Datum26.05.2026 21:15
Quellewww.spiegel.de
TLDRDie Europäische Staatsanwaltschaft hat in Griechenland 39 Personen wegen Betrugs mit EU-Agrarsubventionen festgenommen. Der geschätzte Schaden beträgt 7,5 Millionen Euro. Den Verdächtigen wird vorgeworfen, Subventionen für nicht existierende Ländereien oder übertriebene Viehbestände beantragt zu haben. Die Ermittlungen führten zur Aufhebung der Immunität von elf Abgeordneten und zu Rücktritten von drei Ministern. Die Opposition fordert Neuwahlen.

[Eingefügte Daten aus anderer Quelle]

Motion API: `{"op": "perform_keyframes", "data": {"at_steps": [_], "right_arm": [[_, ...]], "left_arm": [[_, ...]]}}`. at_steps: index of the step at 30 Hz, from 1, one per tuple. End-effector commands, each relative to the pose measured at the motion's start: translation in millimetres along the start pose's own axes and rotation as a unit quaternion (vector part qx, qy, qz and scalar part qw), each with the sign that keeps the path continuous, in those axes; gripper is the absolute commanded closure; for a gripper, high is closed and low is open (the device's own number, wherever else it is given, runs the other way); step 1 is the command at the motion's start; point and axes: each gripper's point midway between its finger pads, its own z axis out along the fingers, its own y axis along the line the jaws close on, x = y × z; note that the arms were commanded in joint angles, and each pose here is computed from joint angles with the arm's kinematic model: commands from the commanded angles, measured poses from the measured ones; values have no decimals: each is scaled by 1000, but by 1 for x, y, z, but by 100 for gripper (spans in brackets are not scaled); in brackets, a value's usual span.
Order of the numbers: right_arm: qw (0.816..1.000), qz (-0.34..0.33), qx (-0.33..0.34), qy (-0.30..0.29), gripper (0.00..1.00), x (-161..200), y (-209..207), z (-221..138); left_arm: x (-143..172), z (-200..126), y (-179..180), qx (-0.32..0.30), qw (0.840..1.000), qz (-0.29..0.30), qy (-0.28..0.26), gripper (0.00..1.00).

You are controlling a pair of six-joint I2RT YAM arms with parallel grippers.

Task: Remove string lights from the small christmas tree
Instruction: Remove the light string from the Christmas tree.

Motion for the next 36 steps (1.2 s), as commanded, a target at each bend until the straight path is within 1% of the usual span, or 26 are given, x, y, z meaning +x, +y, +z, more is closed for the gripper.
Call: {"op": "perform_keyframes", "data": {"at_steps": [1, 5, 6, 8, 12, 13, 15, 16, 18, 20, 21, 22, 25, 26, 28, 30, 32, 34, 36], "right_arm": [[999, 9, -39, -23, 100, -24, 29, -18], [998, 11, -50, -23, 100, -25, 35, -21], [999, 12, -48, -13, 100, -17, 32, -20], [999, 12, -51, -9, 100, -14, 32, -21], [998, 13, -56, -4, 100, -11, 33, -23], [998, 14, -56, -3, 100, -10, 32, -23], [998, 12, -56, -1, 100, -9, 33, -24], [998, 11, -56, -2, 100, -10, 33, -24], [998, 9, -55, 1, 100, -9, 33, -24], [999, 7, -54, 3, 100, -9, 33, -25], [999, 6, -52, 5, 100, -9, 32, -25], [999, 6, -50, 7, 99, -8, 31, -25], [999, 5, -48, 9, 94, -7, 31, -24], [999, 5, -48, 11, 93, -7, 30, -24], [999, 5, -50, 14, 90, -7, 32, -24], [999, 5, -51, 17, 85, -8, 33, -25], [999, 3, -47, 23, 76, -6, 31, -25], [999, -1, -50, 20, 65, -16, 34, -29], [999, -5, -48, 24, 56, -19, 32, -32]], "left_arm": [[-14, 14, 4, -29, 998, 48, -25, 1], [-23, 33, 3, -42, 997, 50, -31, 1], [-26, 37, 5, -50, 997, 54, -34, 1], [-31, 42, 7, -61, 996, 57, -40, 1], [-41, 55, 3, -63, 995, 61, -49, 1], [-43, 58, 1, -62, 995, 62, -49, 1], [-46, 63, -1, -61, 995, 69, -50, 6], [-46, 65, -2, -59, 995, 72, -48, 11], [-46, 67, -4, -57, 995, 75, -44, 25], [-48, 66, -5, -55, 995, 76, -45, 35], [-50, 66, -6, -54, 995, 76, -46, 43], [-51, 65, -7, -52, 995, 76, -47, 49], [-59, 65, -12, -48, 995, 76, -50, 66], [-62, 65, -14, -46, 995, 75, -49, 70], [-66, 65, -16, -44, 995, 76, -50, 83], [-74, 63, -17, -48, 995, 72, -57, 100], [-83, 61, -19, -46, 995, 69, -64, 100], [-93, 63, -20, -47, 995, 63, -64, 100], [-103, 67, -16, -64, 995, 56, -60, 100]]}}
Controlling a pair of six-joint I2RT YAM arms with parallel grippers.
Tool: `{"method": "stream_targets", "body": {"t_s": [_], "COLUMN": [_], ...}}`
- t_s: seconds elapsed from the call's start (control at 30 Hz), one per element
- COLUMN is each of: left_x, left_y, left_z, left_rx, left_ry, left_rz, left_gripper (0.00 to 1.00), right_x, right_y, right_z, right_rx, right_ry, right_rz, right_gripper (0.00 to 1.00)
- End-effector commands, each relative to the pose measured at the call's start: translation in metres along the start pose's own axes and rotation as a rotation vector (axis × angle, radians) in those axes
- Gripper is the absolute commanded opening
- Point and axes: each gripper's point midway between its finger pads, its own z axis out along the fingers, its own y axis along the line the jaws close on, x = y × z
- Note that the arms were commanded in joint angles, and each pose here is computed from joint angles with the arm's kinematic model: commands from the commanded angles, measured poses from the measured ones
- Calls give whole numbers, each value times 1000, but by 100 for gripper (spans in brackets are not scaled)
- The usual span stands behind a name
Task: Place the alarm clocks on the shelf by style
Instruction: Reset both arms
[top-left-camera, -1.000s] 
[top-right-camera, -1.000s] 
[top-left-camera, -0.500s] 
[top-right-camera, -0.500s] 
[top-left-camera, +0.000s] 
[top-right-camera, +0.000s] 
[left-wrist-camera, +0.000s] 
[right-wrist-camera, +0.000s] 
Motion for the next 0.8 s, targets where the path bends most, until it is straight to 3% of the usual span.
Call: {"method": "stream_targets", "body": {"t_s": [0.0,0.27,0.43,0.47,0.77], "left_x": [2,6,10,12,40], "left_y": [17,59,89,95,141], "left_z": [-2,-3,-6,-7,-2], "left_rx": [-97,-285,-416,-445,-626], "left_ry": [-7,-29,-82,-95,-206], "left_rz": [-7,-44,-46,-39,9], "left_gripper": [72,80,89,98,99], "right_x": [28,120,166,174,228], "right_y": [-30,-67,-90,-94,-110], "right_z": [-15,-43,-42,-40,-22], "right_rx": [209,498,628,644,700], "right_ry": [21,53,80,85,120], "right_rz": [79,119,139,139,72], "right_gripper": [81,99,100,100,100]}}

InhaltDie Europäische Staatsanwaltschaft ermittelt in diesem Korruptionsskandal: In Griechenland wurden nun Dutzende Menschen festgenommen. Die Affäre um mutmaßlich veruntreute EU-Gelder erschüttert die Regierung in Athen. Im Zuge der Ermittlungen in einem weitreichenden Korruptionsskandal um EU-Agrarsubventionen in Griechenland haben die Behörden 39 Verdächtige festgenommen. Wie die Polizei mitteilte, wurden am Dienstag im Norden des Landes 17 Menschen festgenommen, hauptsächlich in Thessaloniki, der zweitgrößten Stadt des Landes. Am Vortag gab es demnach 22 Festnahmen, die meisten davon auf der Insel Kreta. Unter den Festgenommenen sind laut Polizei zwei Buchhalter sowie drei leitende Angestellte, die für die Bearbeitung von Anträgen auf Agrarsubventionen zuständig waren. Die Höhe des Betrugs im Kontext der Festnahmen wird laut Polizei auf 7,5 Millionen Euro geschätzt. Bereits im Oktober vergangenen Jahres waren landesweit Dutzende Verdächtige wegen ihrer mutmaßlichen Verwicklung in den groß angelegten Betrug mit den EU-Agrarhilfen festgenommen worden. Eine große Zahl der Betrugsfälle betrifft Kreta – wo neben dem Tourismus die Landwirtschaft einer der wichtigsten Wirtschaftszweige ist. Als Folge der insbesondere von der Europäischen Staatsanwaltschaft (EPPO) geführten Ermittlungen wurde mittlerweile die Immunität von elf Abgeordneten im griechischen Parlament aufgehoben. Den Politikern wird vorgeworfen, Bauern und anderen Bürgern bei Betrügereien mit EU-Beihilfen geholfen zu haben. Zahlreichen Bauern wird unter anderem vorgeworfen, EU-Agrarhilfen für Land beantragt zu haben, das sie gar nicht besaßen. Oder sie gaben fälschlich einen größeren Viehbestand an, um höhere Zuzahlungen zu erreichen. Es erhielten demnach sogar Menschen Agrarsubventionen, die überhaupt nichts mit der Landwirtschaft zu tun hatten. Erleichtert wurde der Betrug dadurch, dass zum Zeitpunkt der Subventionsanträge in Griechenland viele Eigentumsverhältnisse unklar und die Grundbücher lückenhaft waren. Zu den mutmaßlichen Betrugsfällen zählen Agrarhilfen für angebliche Olivenbäume auf einem Militärflughafen, Weideland auf dem Gelände archäologischer Stätten und Bananenplantagen auf dem Berg Olymp. Im Zuge der Ermittlungen sind bereits drei Minister und mehrere Staatssekretäre zurückgetreten. Wegen der Affäre verlangt die Opposition den Rücktritt der gesamten Regierung von Ministerpräsident Kyriakos Mitsotakis und Neuwahlen. Die nächste Parlamentswahl steht im Frühjahr 2027 an.